- [TASK TO CARRY OUT] Report how many lines in the data include the string "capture", and add nothing else.

- [INFORMATION SUPPLIED]
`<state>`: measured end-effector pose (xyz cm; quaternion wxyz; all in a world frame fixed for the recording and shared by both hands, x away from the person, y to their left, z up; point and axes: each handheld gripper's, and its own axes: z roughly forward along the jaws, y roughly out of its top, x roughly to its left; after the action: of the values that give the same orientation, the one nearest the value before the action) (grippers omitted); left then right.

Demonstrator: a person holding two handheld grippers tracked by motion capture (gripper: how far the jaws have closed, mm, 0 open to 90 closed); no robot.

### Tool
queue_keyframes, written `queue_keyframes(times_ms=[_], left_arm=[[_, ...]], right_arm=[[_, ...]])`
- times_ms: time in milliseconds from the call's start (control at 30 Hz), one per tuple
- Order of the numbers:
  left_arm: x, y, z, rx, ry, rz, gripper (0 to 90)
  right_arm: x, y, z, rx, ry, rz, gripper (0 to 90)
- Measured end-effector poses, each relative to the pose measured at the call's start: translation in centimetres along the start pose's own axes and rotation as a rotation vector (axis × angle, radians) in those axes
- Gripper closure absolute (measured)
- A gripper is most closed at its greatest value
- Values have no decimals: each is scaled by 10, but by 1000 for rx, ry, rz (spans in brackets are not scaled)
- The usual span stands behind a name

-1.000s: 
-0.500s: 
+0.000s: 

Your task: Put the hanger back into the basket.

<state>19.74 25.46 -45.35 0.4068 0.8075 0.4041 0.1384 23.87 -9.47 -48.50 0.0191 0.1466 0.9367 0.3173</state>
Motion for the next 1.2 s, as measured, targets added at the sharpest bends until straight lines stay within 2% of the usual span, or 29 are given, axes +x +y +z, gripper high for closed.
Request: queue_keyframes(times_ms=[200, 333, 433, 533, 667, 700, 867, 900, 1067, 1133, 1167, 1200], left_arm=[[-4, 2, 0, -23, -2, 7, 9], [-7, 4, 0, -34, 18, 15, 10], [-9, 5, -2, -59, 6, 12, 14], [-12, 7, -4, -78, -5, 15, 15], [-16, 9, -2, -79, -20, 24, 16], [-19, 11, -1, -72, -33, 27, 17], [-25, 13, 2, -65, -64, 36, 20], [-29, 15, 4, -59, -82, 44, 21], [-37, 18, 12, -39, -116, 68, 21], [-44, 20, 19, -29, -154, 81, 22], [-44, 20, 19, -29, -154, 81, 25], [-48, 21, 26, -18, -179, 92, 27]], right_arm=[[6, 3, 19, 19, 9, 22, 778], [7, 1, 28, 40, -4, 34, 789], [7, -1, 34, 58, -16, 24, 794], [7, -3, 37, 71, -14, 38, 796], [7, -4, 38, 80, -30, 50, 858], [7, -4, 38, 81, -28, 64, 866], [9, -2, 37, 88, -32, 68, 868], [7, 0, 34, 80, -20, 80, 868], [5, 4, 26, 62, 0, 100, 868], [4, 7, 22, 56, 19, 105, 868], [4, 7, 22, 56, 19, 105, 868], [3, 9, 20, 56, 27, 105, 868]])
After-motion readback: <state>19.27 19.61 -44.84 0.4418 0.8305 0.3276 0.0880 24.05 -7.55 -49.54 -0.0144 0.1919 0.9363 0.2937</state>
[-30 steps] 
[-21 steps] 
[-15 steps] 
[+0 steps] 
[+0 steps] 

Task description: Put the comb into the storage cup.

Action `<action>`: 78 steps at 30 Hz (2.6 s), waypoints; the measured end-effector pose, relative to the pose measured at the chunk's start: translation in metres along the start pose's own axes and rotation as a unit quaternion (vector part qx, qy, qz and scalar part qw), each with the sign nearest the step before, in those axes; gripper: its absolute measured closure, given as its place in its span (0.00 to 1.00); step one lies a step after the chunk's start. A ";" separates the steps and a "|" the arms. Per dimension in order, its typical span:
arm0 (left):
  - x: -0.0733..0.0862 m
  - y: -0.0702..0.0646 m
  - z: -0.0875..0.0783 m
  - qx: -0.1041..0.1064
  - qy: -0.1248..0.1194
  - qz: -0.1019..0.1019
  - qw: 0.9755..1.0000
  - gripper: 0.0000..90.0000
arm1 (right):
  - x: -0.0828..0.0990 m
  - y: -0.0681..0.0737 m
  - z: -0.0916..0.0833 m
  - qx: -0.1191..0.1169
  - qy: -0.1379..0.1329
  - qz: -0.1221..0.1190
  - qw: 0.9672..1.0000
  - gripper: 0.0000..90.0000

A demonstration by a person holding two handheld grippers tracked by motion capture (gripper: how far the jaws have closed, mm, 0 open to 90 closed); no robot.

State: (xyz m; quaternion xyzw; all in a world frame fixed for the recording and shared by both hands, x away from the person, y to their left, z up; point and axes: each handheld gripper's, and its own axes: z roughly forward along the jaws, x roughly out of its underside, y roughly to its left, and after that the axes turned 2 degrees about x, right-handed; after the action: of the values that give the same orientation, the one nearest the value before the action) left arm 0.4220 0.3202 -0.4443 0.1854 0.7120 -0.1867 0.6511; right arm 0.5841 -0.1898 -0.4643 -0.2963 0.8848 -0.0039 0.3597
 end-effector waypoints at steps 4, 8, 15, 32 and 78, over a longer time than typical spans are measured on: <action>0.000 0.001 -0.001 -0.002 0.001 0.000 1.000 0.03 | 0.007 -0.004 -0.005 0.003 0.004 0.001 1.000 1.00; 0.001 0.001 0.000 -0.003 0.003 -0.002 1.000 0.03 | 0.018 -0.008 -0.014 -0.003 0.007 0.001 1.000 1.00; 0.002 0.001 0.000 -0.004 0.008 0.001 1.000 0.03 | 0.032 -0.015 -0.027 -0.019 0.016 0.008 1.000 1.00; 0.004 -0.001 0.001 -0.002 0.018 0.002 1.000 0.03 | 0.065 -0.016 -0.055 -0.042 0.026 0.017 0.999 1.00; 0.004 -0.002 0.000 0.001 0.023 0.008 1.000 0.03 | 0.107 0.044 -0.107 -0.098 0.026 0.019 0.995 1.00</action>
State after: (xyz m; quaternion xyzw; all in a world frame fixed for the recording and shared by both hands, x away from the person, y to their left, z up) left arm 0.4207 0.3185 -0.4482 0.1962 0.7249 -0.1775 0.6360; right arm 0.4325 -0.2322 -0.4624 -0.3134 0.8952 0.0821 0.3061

- [ANSWER AREA] 2